Homicide in Chicago has been relatively steady since 2004 when the city wide gang wars ended. This year’s jump in the first three months is similar to jumps in 2008 and 2012 which saw small spikes that fell the next year.  The 135 total homicides in the first three months of this year are slightly more than the 114 in 2012 but far below the 200 in the first three months of 1991.  While homicide this year is likely to level off, the main point is Chicago’ homicide rates is steady and not falling.

Is there a “Ferguson effect?” The Sentencing Project doesn’t think so. The jump in St Louis homicides occurred before Michael Brown’s killing by police.  While the CPD claims the new policies of reducing Chicago’s stops of African Americans is responsiblefor Chicago’s 2016 uptick in homicide, it is more likely that the CPD’s behavior having "no regard for the sanctity of life when it comes to people of color" in the words of the Mayor’s Task Force has been a major factor contributing to the hostility of young black men over the years.  For example, the CPD’s 250,000 stops of citizens in 2014 “dwarfs” the rate of stops by the New York Police Department in their highest years.


A large percentage of Chicago’s homicides appear to be related in some way or another to African American gang or clique members.  However, in my opinion, gangs today are more effect than cause of high homicide rates.  I concur with the Mayor’s Task Force who argues:

We arrived at this point in part because of racism.
We arrived at this point because of a mentality in CPD that the ends justify the means.
We arrived at this point because of a failure to make accountability a core value and imperative within CPD.
We arrived at this point because of a significant underinvestment in human capital.

I’ve stated in this blog previously that the CPD bear a large degree of responsibility for our city’s entrenched gang problem.  Gangs make good headlines and scapegoats but Chicago has to take a hard look in the mirror at the desperate conditions facing black youth and the CPD’s responsibility for a culture of alienation and hostility.

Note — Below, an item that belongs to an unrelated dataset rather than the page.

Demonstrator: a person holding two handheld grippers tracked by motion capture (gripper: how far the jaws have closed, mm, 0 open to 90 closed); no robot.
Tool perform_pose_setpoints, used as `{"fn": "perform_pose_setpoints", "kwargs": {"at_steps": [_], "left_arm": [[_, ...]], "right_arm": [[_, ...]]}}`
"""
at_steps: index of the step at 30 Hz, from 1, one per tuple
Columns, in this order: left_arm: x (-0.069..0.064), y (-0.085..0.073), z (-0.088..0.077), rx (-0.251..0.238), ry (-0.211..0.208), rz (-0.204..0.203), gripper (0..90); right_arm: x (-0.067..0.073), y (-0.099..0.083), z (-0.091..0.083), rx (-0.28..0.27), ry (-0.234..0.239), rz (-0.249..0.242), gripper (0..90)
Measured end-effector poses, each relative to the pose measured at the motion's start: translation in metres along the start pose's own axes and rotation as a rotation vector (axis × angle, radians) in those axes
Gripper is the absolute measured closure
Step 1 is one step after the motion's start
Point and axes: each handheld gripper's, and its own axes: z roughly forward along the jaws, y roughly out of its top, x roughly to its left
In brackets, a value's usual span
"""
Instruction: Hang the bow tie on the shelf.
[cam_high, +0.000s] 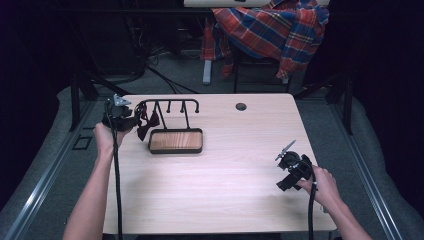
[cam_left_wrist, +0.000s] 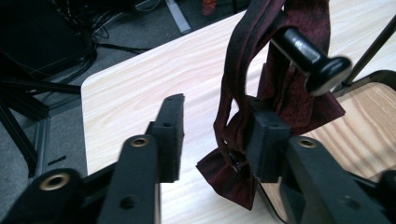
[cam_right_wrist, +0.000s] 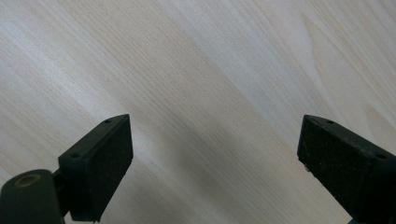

There are no easy answers to reducing Chicago’s homicide rate. Police officers must follow the law and the blue code needs to be undermined. Radical changes in police culture must accompany investment in black communities, better and more stable housing and education, reductions in prison population, and more jobs.  The Task Force points out we have reached this crisis in policing because of racism. We have to also recognize the uncomfortable reality that our homicide rate is also more about race than gangs.